● **TASK TO COMPLETE**
Scan the records for the word "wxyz". Report each line where it occurs.

● **DATA RECORDS**
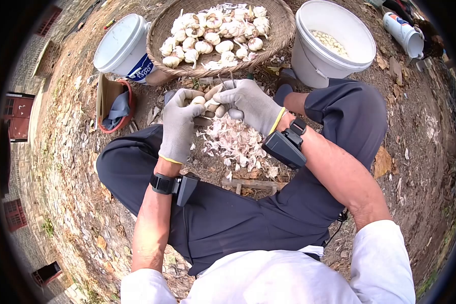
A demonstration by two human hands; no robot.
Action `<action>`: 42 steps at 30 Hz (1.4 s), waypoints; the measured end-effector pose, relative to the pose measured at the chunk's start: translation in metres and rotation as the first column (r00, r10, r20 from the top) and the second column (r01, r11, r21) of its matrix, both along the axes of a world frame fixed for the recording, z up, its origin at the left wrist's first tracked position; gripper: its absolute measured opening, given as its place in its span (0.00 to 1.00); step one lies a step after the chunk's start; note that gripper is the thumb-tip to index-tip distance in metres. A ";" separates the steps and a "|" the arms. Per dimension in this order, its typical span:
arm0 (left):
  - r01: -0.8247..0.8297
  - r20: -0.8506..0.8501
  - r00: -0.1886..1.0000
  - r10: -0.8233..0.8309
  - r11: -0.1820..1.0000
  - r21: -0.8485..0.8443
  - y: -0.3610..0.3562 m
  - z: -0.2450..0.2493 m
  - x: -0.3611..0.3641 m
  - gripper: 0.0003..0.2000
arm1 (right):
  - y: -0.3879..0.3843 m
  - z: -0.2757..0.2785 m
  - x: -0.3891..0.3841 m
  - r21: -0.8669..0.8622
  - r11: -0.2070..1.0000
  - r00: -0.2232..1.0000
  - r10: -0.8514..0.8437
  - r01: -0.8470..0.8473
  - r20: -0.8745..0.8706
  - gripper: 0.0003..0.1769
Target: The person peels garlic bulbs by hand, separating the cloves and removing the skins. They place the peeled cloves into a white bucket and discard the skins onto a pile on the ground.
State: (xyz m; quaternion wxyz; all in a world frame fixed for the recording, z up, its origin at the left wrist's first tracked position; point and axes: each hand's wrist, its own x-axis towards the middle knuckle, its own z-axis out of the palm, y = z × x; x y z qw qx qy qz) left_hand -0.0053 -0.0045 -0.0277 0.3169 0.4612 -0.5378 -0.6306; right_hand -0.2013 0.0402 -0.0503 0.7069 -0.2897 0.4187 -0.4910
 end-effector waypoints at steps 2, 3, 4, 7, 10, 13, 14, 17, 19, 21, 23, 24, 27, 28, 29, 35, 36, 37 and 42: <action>0.025 -0.043 0.999 -0.024 0.999 0.032 -0.001 -0.001 0.001 0.10 | 0.000 0.002 -0.002 -0.015 0.999 0.999 0.036 -0.036 0.006 0.10; 0.030 -0.066 0.997 -0.026 0.997 0.068 -0.001 0.000 0.001 0.09 | 0.000 0.003 -0.002 -0.015 0.999 0.999 0.037 -0.036 0.006 0.10; 0.036 -0.090 0.996 -0.027 0.994 0.104 -0.001 0.001 0.001 0.09 | 0.001 0.005 -0.002 -0.028 0.999 1.000 0.017 -0.017 -0.019 0.10; 0.078 -0.109 0.992 -0.057 0.977 0.198 -0.004 0.000 0.005 0.09 | 0.003 0.016 -0.001 -0.035 0.999 0.996 -0.030 0.027 -0.084 0.09; 0.090 -0.063 0.995 -0.079 0.978 0.187 -0.004 -0.001 0.005 0.08 | 0.002 0.018 0.002 -0.035 0.998 0.988 -0.051 0.046 -0.145 0.09; 0.143 -0.075 0.988 -0.132 0.975 0.168 -0.005 -0.002 0.007 0.07 | 0.003 0.016 0.002 -0.032 0.999 0.984 -0.040 0.035 -0.171 0.09; 0.143 -0.075 0.988 -0.132 0.975 0.169 -0.006 -0.003 0.007 0.07 | 0.003 0.015 0.002 -0.025 0.999 0.984 -0.035 0.031 -0.175 0.09; 0.144 -0.066 0.989 -0.135 0.975 0.170 -0.007 -0.003 0.008 0.07 | 0.003 0.015 0.001 -0.027 0.999 0.980 -0.037 0.032 -0.195 0.09; 0.142 -0.065 0.989 -0.132 0.973 0.183 -0.007 -0.001 0.009 0.08 | 0.003 0.013 0.003 -0.035 0.999 0.978 -0.040 0.033 -0.206 0.09; 0.140 -0.060 0.989 -0.131 0.972 0.187 -0.007 -0.002 0.009 0.08 | 0.003 0.012 0.003 -0.044 0.998 0.975 -0.043 0.034 -0.218 0.09; 0.138 -0.054 0.990 -0.130 0.972 0.189 -0.008 -0.002 0.009 0.08 | 0.004 0.014 0.004 -0.037 0.999 0.970 -0.040 0.032 -0.240 0.08; 0.144 -0.081 0.988 -0.131 0.969 0.201 -0.007 -0.003 0.009 0.08 | 0.004 0.014 0.004 -0.037 0.999 0.970 -0.040 0.032 -0.240 0.08; 0.153 -0.120 0.984 -0.130 0.965 0.213 -0.006 -0.002 0.010 0.08 | 0.005 0.015 0.004 -0.027 0.998 0.983 -0.060 0.056 -0.173 0.08; 0.155 -0.132 0.983 -0.129 0.965 0.212 -0.006 -0.001 0.011 0.09 | 0.006 0.017 0.004 -0.029 0.998 0.989 -0.055 0.052 -0.137 0.09; 0.155 -0.132 0.983 -0.129 0.965 0.212 -0.007 -0.003 0.012 0.09 | 0.007 0.018 0.004 -0.031 0.998 0.994 -0.051 0.048 -0.100 0.09; 0.152 -0.153 0.981 -0.121 0.965 0.212 -0.006 -0.004 0.012 0.09 | 0.003 -0.003 0.007 -0.028 0.999 0.998 -0.037 0.038 0.054 0.07; 0.138 -0.101 0.987 -0.123 0.979 0.153 -0.005 -0.004 0.011 0.08 | 0.003 -0.002 0.008 -0.028 0.999 0.998 -0.037 0.038 0.054 0.07; 0.126 -0.049 0.991 -0.122 0.988 0.093 -0.004 -0.004 0.011 0.08 | 0.003 -0.002 0.010 -0.043 0.999 0.999 -0.032 0.034 0.041 0.08; 0.185 0.439 0.897 0.052 0.858 -0.479 0.006 -0.004 0.002 0.06 | 0.003 0.000 0.018 -0.021 0.998 0.996 -0.056 0.054 -0.072 0.08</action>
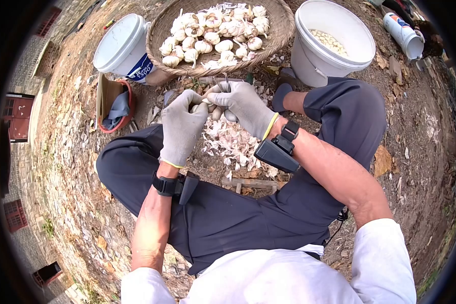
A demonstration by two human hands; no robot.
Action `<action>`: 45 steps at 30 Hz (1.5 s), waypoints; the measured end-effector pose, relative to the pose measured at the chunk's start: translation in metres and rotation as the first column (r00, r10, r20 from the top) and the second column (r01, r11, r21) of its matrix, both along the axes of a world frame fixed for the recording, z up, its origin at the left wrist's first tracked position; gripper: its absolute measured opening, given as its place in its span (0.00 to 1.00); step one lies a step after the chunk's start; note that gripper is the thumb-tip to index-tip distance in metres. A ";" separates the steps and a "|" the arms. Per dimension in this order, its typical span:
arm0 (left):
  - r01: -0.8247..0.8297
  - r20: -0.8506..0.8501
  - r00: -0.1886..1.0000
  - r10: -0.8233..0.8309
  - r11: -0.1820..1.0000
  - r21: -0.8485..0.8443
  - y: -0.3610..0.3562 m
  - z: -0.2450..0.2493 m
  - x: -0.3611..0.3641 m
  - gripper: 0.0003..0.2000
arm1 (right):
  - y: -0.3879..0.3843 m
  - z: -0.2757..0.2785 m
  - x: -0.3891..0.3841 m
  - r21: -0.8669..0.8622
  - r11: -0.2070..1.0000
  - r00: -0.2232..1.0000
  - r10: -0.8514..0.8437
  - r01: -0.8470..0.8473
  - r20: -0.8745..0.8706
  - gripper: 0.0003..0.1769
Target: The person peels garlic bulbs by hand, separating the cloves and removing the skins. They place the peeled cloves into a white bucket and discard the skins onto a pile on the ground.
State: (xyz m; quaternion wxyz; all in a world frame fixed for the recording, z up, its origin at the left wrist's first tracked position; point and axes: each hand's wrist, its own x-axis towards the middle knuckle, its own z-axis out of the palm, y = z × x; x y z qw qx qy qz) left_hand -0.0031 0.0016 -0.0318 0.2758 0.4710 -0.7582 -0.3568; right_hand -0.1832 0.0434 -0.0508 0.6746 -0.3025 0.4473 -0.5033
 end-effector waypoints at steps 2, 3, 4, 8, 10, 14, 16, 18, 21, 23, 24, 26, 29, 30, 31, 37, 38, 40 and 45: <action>0.079 0.095 0.994 -0.056 0.960 -0.268 0.000 -0.003 -0.001 0.04 | 0.001 0.000 0.000 0.017 1.000 1.000 -0.002 0.003 -0.021 0.11; 0.126 0.146 0.987 -0.073 0.911 -0.392 0.000 -0.004 -0.002 0.04 | 0.002 0.003 0.000 0.019 1.000 1.000 -0.002 0.003 -0.022 0.11; 0.126 0.145 0.987 -0.074 0.912 -0.391 0.001 -0.005 -0.002 0.04 | 0.003 0.007 0.000 0.024 1.000 1.000 0.013 -0.013 -0.013 0.11; 0.150 0.175 0.981 -0.082 0.894 -0.422 0.001 -0.004 0.000 0.03 | -0.001 0.005 -0.001 0.057 0.995 0.996 0.082 -0.080 -0.039 0.11; 0.150 0.182 0.980 -0.079 0.894 -0.422 0.001 -0.005 0.001 0.03 | 0.000 0.004 -0.003 0.042 0.995 0.995 0.096 -0.095 -0.019 0.10; 0.116 0.127 0.990 -0.069 0.902 -0.415 -0.001 -0.006 0.002 0.03 | -0.003 -0.005 -0.006 0.024 0.992 0.992 0.121 -0.122 0.039 0.11; 0.115 0.102 0.992 -0.080 0.907 -0.405 -0.001 -0.003 0.002 0.03 | -0.003 -0.008 -0.007 0.026 0.994 0.993 0.106 -0.107 0.052 0.09; 0.110 0.099 0.992 -0.083 0.943 -0.314 0.000 0.000 0.002 0.03 | -0.003 -0.009 -0.008 0.027 0.995 0.994 0.091 -0.093 0.064 0.08; 0.095 0.108 0.992 -0.065 0.948 -0.303 -0.001 -0.001 0.001 0.03 | -0.002 -0.009 -0.011 0.043 0.994 0.992 0.099 -0.103 0.075 0.09; 0.069 0.087 0.995 -0.045 0.949 -0.306 -0.002 0.000 0.001 0.03 | -0.001 -0.007 -0.011 0.064 0.996 0.994 0.062 -0.069 0.094 0.09; 0.044 0.066 0.997 -0.025 0.950 -0.309 -0.003 0.001 0.001 0.03 | -0.001 -0.008 -0.012 0.064 0.996 0.994 0.062 -0.068 0.094 0.09; 0.007 0.048 0.999 0.008 0.951 -0.310 -0.005 0.004 0.002 0.03 | -0.002 -0.009 -0.013 0.076 0.996 0.995 0.030 -0.038 0.100 0.12; -0.072 0.008 0.997 0.077 0.955 -0.286 -0.006 0.007 0.003 0.03 | -0.004 -0.012 -0.016 0.044 0.996 0.964 0.063 -0.076 0.260 0.18; -0.112 -0.013 0.994 0.113 0.959 -0.260 -0.007 0.008 0.004 0.04 | -0.003 -0.010 -0.017 0.043 0.996 0.964 0.062 -0.076 0.259 0.18; -0.123 -0.008 0.992 0.125 0.958 -0.260 -0.008 0.009 0.005 0.05 | -0.001 -0.008 -0.018 0.020 0.997 0.962 0.065 -0.073 0.266 0.22; -0.201 -0.059 0.979 0.196 0.975 -0.097 -0.010 0.011 0.007 0.05 | -0.003 -0.011 -0.021 0.057 0.997 0.935 0.026 -0.050 0.355 0.27; -0.203 -0.075 0.977 0.199 0.978 -0.047 -0.012 0.011 0.008 0.06 | -0.004 -0.012 -0.023 0.106 0.994 0.930 -0.015 -0.025 0.367 0.27; -0.205 -0.061 0.976 0.208 0.977 0.061 -0.012 0.012 0.009 0.08 | -0.007 -0.014 -0.031 0.162 0.986 0.910 -0.024 -0.048 0.415 0.26; -0.140 -0.039 0.989 0.143 0.988 0.066 -0.009 0.018 0.008 0.09 | -0.012 0.012 -0.080 -0.065 0.977 0.793 -0.124 0.202 0.597 0.29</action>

● **WRITTEN ANSWER**
State: (xyz m; quaternion wxyz; all in a world frame fixed for the recording, z up, its origin at the left wrist's first tracked position; point and axes: each hand's wrist, its own x-axis towards the middle knuckle, its own z-axis out of the palm, y = z × x; x y z qw qx qy qz) left_hand -0.0053 -0.0045 -0.0277 0.3169 0.4612 -0.5378 -0.6306; right_hand -0.2013 0.0402 -0.0503 0.7069 -0.2897 0.4187 -0.4910
State: (xyz m; quaternion wxyz; all in a world frame fixed for the recording, z up, its origin at the left wrist's first tracked position; point and axes: each hand's wrist, its own x-axis towards the middle knuckle, its own z-axis out of the palm, y = z × x; x y z qw qx qy qz) left_hand -0.0031 0.0016 -0.0318 0.2758 0.4710 -0.7582 -0.3568; right_hand -0.1832 0.0434 -0.0508 0.6746 -0.3025 0.4473 -0.5033

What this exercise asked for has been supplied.